31 Once there is evidence of a reasonable belief as to necessary force which the prosecution is unable to disprove, the actions of the householder become lawful. A court must analyse the question of belief critically. The section is not designed to provide a lawful occasion on which an angry person might assault another. Here, although there was no direct evidence as to the appellant's belief, the evidence I have outlined is capable of giving rise to the existence of a belief on reasonable grounds. Whether in fact the appellant actually held such a belief was a matter to be determined on an overall assessment of all the evidence at the trial. If there is evidence of actual belief, then it is also for the trial court to determine whether that belief was in the circumstances held on reasonable grounds.
32 The learned Magistrate gave Code s 244 no consideration because of his erroneous view that it had no application.

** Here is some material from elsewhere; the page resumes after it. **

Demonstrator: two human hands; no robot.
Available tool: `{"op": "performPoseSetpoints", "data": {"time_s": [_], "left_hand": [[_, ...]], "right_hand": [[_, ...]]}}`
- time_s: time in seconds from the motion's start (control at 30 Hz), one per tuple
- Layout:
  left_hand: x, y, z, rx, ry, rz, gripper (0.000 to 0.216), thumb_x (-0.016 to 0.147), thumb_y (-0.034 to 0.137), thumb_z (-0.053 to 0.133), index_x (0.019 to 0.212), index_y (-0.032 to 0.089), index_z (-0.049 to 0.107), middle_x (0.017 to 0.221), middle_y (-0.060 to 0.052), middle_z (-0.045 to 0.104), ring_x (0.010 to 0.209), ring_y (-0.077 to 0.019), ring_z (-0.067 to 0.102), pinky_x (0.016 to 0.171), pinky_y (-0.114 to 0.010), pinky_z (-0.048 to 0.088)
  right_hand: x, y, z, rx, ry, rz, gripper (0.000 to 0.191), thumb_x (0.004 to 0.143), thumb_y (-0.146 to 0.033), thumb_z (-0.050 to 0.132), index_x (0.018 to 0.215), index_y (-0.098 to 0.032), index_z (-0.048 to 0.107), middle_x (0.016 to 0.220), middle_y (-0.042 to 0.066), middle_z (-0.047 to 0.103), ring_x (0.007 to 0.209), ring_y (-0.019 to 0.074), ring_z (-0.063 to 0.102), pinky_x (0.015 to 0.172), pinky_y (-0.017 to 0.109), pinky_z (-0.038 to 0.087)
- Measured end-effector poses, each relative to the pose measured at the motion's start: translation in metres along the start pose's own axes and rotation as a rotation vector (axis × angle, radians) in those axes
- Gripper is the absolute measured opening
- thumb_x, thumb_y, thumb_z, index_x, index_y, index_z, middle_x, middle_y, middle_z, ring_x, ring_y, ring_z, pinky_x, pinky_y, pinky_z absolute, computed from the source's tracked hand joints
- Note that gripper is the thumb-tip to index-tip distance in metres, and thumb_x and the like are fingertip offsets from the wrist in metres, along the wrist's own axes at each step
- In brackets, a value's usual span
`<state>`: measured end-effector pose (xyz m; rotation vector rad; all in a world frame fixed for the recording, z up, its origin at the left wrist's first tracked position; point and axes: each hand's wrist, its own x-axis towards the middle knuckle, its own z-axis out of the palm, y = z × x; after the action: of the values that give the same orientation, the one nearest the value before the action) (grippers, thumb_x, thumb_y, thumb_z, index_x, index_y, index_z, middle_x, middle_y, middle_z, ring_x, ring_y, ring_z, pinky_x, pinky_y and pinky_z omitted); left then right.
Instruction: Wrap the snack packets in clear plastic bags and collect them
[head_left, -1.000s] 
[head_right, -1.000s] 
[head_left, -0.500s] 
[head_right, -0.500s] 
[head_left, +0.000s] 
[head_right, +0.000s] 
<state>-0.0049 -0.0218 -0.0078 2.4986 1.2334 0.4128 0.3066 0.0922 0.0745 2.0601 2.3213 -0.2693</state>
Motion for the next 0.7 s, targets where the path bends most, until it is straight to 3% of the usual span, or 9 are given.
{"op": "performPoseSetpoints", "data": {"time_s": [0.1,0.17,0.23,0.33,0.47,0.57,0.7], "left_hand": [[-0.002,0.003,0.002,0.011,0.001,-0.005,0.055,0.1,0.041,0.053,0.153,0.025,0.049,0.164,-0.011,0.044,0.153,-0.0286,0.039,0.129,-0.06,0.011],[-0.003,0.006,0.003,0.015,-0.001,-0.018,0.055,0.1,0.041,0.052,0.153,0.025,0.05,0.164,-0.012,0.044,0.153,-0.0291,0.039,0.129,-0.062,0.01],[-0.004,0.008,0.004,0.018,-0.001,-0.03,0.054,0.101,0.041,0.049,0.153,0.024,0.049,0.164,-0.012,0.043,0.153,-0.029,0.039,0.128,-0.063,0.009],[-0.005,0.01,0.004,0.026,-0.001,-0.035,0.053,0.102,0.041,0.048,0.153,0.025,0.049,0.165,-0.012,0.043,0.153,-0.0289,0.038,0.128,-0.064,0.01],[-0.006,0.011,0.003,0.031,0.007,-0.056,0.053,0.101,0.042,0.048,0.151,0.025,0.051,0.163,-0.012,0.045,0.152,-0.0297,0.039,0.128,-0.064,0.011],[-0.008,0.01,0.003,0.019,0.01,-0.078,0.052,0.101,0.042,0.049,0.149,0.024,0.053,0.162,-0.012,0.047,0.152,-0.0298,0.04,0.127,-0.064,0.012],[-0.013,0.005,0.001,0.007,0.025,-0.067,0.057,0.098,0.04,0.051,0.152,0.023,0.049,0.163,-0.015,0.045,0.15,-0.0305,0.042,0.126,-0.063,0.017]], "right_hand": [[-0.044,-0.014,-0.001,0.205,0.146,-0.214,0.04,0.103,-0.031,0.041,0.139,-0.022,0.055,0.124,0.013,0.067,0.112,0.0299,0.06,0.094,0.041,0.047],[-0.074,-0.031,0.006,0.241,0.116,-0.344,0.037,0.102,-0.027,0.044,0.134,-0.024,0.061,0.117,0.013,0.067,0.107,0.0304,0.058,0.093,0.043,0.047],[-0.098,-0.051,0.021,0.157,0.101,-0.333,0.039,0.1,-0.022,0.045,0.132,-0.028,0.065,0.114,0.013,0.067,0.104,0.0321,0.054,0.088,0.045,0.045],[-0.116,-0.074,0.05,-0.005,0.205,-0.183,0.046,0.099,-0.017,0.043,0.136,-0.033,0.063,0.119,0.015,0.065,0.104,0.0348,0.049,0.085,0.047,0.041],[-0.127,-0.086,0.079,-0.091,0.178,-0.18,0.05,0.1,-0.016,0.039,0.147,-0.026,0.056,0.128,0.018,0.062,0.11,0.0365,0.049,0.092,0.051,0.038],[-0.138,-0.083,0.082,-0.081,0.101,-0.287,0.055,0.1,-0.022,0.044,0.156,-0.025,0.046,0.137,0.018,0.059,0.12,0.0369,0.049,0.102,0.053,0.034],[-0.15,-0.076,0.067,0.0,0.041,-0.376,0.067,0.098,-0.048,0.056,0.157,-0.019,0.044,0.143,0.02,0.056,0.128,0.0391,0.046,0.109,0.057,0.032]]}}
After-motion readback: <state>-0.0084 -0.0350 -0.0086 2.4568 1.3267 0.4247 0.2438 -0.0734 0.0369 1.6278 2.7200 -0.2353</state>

33 I can see no reason why the matter should not be returned to him so that he may receive submissions on this sole issue and then make a determination. His findings on the other matters do not preclude him from determining this separate question on the evidence. Accordingly, I allow the appeal on ground F alone and remit the matter back to the Magistrate to consider:
(1) whether there is in fact evidence that the appellant used any force that he believed on reasonable grounds to be necessary:
(a) to prevent a home invader from wrongfully entering the dwelling or an associated place;
(b) to cause a home invader who is wrongfully in the dwelling or on or in an associated place to leave the dwelling or place; and
(c) to make effectual defence against violence used or threatened in relation to a person by a home invader who is:
(i) attempting to wrongfully enter the dwelling or an associated place; or
(ii) wrongfully in the dwelling or in an associated place; or
(Page 12)
- (d) to prevent a home invader from committing, or making a home invader stop committing, an offence in the dwelling or on or in an associated place.
- (2) If there is such evidence, to consider whether the prosecution has negatived such evidence beyond reasonable doubt.